The tag has a button that can be programmed based on the patient's location. A button push, for instance, might signal the patient is ready for transport.
"By assigning a Radianse location tag at admission and associating it with one patient throughout length of stay, caregivers can know where a patient is at any time. For example, this makes it faster to respond in situations such as when an ambulatory patient's vital-signs monitor sends an alarm," said Mike Dempsey of Radianse.
"If a hospital has a patient flow application from a Radianse partner, even patients' families can securely access where a patient is in a care process," added Dempsey.
The new single-use active-RFID location tags work with a Radianse IPS just as the company's reusable location tags do, transmitting continuous radio signals to Radianse receivers. These receivers plug into a hospital's existing wired or wireless LAN with no danger of interfering with mission-critical clinical applications or devices.

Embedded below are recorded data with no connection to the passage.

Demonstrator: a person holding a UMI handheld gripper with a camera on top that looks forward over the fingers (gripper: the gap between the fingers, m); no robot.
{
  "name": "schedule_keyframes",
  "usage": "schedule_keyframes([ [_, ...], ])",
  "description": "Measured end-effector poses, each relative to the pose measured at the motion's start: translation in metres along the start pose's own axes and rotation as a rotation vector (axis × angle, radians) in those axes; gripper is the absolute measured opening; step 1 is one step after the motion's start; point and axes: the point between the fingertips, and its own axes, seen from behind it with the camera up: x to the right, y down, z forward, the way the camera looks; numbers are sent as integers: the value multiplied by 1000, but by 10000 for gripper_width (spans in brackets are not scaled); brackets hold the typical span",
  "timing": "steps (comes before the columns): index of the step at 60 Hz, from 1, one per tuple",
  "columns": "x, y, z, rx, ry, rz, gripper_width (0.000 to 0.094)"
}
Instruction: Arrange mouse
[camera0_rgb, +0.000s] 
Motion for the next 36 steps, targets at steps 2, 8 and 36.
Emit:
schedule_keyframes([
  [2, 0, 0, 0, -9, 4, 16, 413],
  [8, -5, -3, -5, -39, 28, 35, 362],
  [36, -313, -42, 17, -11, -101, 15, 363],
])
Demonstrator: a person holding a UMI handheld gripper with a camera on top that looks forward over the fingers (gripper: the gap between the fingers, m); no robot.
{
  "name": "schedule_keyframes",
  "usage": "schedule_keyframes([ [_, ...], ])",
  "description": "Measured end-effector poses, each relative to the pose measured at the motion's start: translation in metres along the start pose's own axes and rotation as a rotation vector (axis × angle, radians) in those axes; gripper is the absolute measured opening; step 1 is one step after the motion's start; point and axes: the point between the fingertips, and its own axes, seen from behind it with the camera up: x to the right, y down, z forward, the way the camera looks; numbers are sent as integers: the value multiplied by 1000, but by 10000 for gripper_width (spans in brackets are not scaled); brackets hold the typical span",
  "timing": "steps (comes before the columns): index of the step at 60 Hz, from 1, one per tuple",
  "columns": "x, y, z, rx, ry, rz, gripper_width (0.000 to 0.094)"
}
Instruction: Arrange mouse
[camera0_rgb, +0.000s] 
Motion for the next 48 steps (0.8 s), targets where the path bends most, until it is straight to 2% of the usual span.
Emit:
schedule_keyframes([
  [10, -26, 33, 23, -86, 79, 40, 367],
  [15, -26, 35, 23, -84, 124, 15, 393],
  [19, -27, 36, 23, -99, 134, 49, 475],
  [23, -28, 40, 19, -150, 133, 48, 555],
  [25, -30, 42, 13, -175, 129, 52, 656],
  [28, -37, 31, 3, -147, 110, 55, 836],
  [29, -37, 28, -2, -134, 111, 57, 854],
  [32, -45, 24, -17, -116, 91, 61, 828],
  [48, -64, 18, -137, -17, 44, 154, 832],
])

Massachusetts General Hospital has been using a Radianse IPS for patient location and to locate a volunteer sample of staff in the Operating Room of the Future for more than two years. Patient location is being extended to the Department of Radiology to allow tracking of surgical patients who spend time in Radiology as part of their plan of care.
Julian M. Goldman, M.D. said: "Using patient location helps us to optimize how we move patients through the perioperative process. We can determine where our patients are located and when things are completed, so we can efficiently and safely move them to the next stage of care. Patients are delighted to learn that we have new ways to monitor them and make sure they are safely moving through the hospital."
The hospital is preparing to track equipment using a Radianse IPS and will evaluate the Radianse single-use tags for patient location.
The Radianse single-use active-RFID location tag is scheduled for commercial shipments in the second half of 2005 after trials at select Radianse installations across the U.S.
Radianse provides indoor positioning solutions to track medical equipment, patients, and staff.